**Exercise instructions**: Recreate the entire listing that appears below, exactly.

Data provided Start Marker

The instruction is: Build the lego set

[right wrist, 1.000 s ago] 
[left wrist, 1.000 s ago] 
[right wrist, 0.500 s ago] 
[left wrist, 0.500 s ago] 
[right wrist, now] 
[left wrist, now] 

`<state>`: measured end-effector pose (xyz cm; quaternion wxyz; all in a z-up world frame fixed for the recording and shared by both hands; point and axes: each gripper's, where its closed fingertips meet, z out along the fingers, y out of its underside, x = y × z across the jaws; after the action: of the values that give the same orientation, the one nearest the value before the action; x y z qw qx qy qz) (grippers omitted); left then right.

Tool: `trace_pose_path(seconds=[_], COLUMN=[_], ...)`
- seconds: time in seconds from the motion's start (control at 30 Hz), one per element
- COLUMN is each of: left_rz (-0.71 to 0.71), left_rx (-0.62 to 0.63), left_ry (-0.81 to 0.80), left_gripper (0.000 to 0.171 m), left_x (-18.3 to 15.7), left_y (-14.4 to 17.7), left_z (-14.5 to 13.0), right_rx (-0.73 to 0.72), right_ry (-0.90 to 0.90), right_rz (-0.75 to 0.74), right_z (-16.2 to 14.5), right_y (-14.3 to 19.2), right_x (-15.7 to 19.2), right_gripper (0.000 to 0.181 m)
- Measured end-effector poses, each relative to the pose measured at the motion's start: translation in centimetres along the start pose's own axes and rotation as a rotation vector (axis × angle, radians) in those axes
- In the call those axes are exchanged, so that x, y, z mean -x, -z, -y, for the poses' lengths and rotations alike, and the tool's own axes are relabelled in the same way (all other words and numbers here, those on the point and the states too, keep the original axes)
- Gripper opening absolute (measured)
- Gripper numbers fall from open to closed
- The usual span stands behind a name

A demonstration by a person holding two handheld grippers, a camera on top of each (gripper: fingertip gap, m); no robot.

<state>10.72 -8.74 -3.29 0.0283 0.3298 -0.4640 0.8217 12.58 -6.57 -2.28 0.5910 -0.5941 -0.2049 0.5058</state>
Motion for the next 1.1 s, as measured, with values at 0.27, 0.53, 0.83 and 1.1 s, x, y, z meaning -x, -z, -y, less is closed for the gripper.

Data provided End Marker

**Final answer**:
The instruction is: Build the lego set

[right wrist, 1.000 s ago] 
[left wrist, 1.000 s ago] 
[right wrist, 0.500 s ago] 
[left wrist, 0.500 s ago] 
[right wrist, now] 
[left wrist, now] 

`<state>`: measured end-effector pose (xyz cm; quaternion wxyz; all in a z-up world frame fixed for the recording and shared by both hands; point and axes: each gripper's, where its closed fingertips meet, z out along the fingers, y out of its underside, x = y × z across the jaws; after the action: of the values that give the same orientation, the one nearest the value before the action; x y z qw qx qy qz) (grippers omitted); left then right.

Tool: `trace_pose_path(seconds=[_], COLUMN=[_], ...)`
- seconds: time in seconds from the motion's start (control at 30 Hz), one per element
- COLUMN is each of: left_rz (-0.71 to 0.71), left_rx (-0.62 to 0.63), left_ry (-0.81 to 0.80), left_gripper (0.000 to 0.171 m), left_x (-18.3 to 15.7), left_y (-14.4 to 17.7), left_z (-14.5 to 13.0), right_rx (-0.73 to 0.72), right_ry (-0.90 to 0.90), right_rz (-0.75 to 0.74), right_z (-16.2 to 14.5), right_y (-14.3 to 19.2), right_x (-15.7 to 19.2), right_gripper (0.000 to 0.181 m)
- Measured end-effector poses, each relative to the pose measured at the motion's start: translation in centimetres along the start pose's own axes and rotation as a rotation vector (axis × angle, radians) in those axes
- In the call those axes are exchanged, so that x, y, z mean -x, -z, -y, for the poses' lengths and rotations alike, and the tool's own axes are relabelled in the same way (all other words and numbers here, those on the point and the states too, keep the original axes)
- Gripper opening absolute (measured)
- Gripper numbers fall from open to closed
- The usual span stands behind a name

A demonstration by a person holding two handheld grippers, a camera on top of each (gripper: fingertip gap, m); no robot.

<state>10.72 -8.74 -3.29 0.0283 0.3298 -0.4640 0.8217 12.58 -6.57 -2.28 0.5910 -0.5941 -0.2049 0.5058</state>
Motion for the next 1.1 s, as measured, with values at 0.27, 0.53, 0.83 and 1.1 s, x, y, z meaning -x, -z, -y, less is closed for the gripper.

No additional output is required for this exercise.